Victor Bailey

No. 82, 88, 85
- Position: Wide receiver

Personal information
- Born: July 3, 1970 (age 56) Fort Worth, Texas, U.S.
- Listed height: 6 ft 2 in (1.88 m)
- Listed weight: 196 lb (89 kg)

Career information
- High school: Dunbar (TX)
- College: Missouri
- NFL draft: 1993: 2nd round, 50th overall pick

Career history
- Philadelphia Eagles (1993–1994); Kansas City Chiefs (1995–1996);

Awards and highlights
- First-team All-Big Eight (1992);

Career NFL statistics
- Receptions: 62
- Receiving yards: 868
- Receiving touchdowns: 2
- Stats at Pro Football Reference

= Victor Bailey (American football) =

American football player (born 1970)

Victor Lamont Bailey (born July 3, 1970) is an American former professional football player who played wide receiver for three seasons for the Philadelphia Eagles and Kansas City Chiefs.
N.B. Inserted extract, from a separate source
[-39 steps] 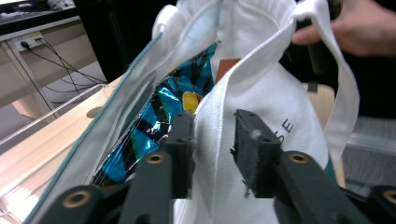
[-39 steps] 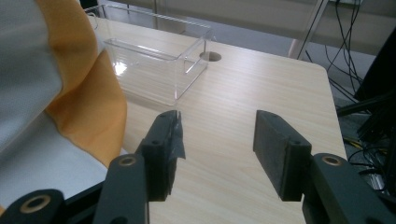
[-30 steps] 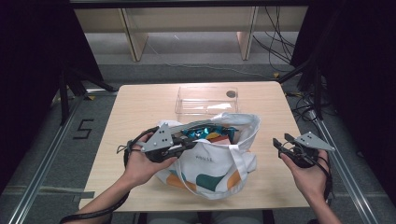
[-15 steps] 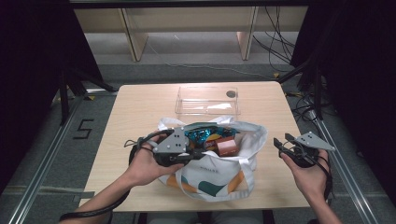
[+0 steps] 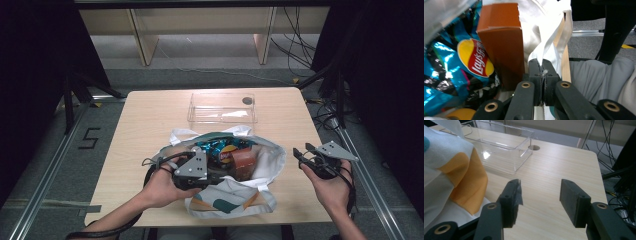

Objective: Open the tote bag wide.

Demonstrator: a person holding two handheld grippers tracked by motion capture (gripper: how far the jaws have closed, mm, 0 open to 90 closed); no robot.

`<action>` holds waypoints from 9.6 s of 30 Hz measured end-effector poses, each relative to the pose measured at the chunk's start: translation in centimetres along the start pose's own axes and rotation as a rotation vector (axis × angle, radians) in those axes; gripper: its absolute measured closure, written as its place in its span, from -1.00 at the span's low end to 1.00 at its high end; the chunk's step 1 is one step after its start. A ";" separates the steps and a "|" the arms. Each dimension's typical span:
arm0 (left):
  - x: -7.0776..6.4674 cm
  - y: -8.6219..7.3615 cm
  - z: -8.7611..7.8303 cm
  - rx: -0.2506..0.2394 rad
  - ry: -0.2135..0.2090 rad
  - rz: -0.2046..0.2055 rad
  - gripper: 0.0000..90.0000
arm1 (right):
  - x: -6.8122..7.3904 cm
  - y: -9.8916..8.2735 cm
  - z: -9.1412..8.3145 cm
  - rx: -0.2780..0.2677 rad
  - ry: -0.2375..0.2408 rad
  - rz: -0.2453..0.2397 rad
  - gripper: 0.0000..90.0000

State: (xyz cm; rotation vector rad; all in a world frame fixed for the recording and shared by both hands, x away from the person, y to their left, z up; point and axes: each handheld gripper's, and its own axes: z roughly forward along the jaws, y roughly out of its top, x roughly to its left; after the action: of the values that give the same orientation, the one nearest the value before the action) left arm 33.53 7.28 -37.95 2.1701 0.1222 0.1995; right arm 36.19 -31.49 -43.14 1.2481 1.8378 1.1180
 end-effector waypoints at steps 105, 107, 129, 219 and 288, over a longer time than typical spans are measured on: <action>1.1 -8.4 -0.3 0.080 0.204 -0.323 0.55 | 13.9 0.1 0.0 0.450 0.715 -0.292 0.81; 0.9 -8.5 0.1 0.085 0.199 -0.331 0.56 | 13.6 0.7 -0.6 0.413 0.726 -0.265 0.65; 1.3 -6.5 -7.0 -0.106 0.349 -0.294 0.34 | 7.6 8.1 -4.3 0.015 0.363 -0.209 0.29; 13.8 -8.8 -1.6 0.072 0.470 -0.388 0.89 | 5.2 6.0 8.0 0.195 0.181 -0.263 0.99; 11.1 -9.6 -5.1 -0.211 0.633 -0.436 -0.23 | 3.4 8.2 5.7 -0.015 0.230 -0.102 0.23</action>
State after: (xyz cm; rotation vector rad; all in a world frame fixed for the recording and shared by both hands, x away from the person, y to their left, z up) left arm 43.35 18.65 -41.91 1.7522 0.8802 0.6089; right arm 43.11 -25.07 -38.39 1.0394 2.0337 1.2586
He was drafted in the second round of the 1993 NFL Draft by the Eagles. As a rookie in 1993, he recorded 41 catches for 545 yards and 3 touchdowns. He followed that year up with 20 catches for 311 yards and one touchdown in 1994.

He is currently living with his wife Tonja Buford-Bailey and his two kids- Victoria and Victor Bailey Jr.